Tethered is a defense-in-depth guardrail, not a security sandbox. It intercepts Python-level socket operations. Code that uses ctypes, cffi, subprocesses, or C extensions with direct syscalls can bypass it. For full process isolation, combine tethered with OS-level controls (containers, seccomp, network namespaces).

What tethered protects against

Trusted-but-buggy code and supply chain threats: dependencies that use Python's standard socket module (directly or through libraries like requests, urllib3, httpx, aiohttp). Tethered prevents these from connecting to destinations not in your allow list.

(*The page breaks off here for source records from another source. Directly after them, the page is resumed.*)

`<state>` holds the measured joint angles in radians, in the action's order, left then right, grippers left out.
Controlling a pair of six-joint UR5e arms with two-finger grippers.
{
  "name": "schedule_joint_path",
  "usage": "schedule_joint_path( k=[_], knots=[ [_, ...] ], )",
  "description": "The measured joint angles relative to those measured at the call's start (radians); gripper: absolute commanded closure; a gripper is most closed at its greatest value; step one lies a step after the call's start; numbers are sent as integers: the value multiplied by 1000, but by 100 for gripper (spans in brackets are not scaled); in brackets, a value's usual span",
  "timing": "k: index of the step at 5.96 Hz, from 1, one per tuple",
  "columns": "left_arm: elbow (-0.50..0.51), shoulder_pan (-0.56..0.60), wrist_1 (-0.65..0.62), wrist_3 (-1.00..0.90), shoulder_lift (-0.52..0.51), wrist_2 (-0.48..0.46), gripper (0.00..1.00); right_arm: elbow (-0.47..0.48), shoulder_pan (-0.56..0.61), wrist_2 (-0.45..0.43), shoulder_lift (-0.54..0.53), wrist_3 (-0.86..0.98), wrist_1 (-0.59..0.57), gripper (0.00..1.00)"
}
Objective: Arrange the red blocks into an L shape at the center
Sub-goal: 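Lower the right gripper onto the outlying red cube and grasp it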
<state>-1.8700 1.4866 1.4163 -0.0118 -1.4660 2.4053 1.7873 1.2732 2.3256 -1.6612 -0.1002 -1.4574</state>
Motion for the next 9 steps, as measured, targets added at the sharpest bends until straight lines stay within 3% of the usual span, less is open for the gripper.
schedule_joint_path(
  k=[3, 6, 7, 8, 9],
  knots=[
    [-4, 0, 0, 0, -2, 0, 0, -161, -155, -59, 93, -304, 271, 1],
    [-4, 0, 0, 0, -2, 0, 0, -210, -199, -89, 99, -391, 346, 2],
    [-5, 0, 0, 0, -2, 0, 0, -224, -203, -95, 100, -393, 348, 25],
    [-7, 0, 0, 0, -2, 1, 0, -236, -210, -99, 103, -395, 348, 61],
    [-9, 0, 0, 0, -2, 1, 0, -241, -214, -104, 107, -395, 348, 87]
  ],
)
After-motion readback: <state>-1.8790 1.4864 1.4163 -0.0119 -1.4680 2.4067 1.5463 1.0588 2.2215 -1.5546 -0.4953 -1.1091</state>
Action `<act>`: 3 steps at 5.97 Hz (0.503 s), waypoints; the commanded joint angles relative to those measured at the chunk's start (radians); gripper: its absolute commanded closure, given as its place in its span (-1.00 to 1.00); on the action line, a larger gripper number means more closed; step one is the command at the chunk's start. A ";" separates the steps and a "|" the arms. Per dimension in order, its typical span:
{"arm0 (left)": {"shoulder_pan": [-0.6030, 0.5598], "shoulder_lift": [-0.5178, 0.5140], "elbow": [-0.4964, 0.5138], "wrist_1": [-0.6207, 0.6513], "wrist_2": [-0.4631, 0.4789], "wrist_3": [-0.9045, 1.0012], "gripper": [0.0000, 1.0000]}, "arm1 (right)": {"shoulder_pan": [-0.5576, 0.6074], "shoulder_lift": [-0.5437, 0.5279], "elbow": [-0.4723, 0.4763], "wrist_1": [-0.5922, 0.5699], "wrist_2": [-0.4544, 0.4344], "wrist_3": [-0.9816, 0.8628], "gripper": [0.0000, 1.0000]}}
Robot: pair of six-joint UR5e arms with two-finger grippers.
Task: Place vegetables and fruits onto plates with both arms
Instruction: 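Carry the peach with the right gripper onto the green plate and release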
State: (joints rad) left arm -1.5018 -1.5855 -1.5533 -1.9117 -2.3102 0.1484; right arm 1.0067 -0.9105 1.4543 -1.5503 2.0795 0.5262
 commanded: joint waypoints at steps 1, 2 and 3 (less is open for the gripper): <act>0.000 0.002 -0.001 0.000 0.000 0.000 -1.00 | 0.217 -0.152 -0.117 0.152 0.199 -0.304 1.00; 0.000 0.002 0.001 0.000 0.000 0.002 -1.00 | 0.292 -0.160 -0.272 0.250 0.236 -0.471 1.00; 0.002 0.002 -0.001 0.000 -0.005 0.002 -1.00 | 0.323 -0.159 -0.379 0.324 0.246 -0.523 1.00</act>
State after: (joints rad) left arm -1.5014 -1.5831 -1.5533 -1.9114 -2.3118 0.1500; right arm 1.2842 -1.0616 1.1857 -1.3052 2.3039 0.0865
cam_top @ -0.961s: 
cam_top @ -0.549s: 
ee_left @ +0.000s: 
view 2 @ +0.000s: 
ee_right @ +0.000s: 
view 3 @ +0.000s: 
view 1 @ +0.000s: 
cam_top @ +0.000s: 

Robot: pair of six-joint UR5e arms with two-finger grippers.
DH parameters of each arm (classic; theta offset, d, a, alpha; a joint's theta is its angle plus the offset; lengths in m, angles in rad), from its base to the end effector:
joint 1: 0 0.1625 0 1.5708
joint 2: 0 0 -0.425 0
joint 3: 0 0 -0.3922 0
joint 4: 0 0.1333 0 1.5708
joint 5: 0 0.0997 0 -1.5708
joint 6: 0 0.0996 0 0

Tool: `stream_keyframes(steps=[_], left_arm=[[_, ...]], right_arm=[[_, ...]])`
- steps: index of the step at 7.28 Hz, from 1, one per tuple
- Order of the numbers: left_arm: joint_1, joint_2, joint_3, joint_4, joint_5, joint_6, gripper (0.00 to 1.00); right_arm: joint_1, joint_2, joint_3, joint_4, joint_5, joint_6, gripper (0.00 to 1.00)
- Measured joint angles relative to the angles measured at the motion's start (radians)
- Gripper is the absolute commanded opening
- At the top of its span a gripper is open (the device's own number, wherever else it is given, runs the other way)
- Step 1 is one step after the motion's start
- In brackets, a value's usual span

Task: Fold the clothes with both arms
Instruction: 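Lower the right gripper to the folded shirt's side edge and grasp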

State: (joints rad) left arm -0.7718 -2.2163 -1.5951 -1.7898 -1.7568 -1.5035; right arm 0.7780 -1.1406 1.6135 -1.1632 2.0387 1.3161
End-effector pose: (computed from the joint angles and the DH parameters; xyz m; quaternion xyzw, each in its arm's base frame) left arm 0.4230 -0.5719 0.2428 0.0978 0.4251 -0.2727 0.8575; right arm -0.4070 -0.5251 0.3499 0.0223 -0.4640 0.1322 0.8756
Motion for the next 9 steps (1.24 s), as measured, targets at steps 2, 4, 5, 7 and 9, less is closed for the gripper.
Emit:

What tethered does NOT protect against

  • ctypes / cffi / direct syscalls. Native code can call libc's connect() directly, bypassing the audit hook.
  • Subprocesses. subprocess.Popen, os.system, and os.exec* create new processes without the audit hook.
  • C extensions with raw socket calls. Extensions calling C-level socket functions are not intercepted.
  • In-process disabling. Code in the same interpreter can call deactivate() unless locked=True is used. Even locked mode can be bypassed by code that modifies module state — Python has no true encapsulation.

Design trade-offs

  • Fail-open by default. If tethered's matching logic raises an unexpected exception, the connection is allowed and a warning is logged. A bug in tethered should not break your application. Use fail_closed=True for stricter environments.
  • Audit hooks are irremovable. sys.addaudithook has no remove function (by design — PEP 578). deactivate() makes the hook a no-op but cannot unregister it. This is per-process only — no persistent state, no system changes, everything is gone when the process exits.
  • IP-to-hostname mapping is bounded. The LRU cache holds up to 4096 entries. In long-running processes with many unique DNS lookups, older mappings are evicted. A connection to an evicted IP is checked against IP/CIDR rules only.
  • Direct IP connections skip hostname matching. Connecting to a raw IP without prior DNS resolution means only IP/CIDR rules apply — hostname wildcards won't match.

Recommendations

For defense-in-depth, combine tethered with:

  • OS-level sandboxing (containers, seccomp-bpf, network namespaces) for hard isolation.
  • Subprocess restrictions (audit hooks on subprocess.Popen events, or seccomp filters).
  • Import restrictions to prevent ctypes/cffi loading in untrusted code paths.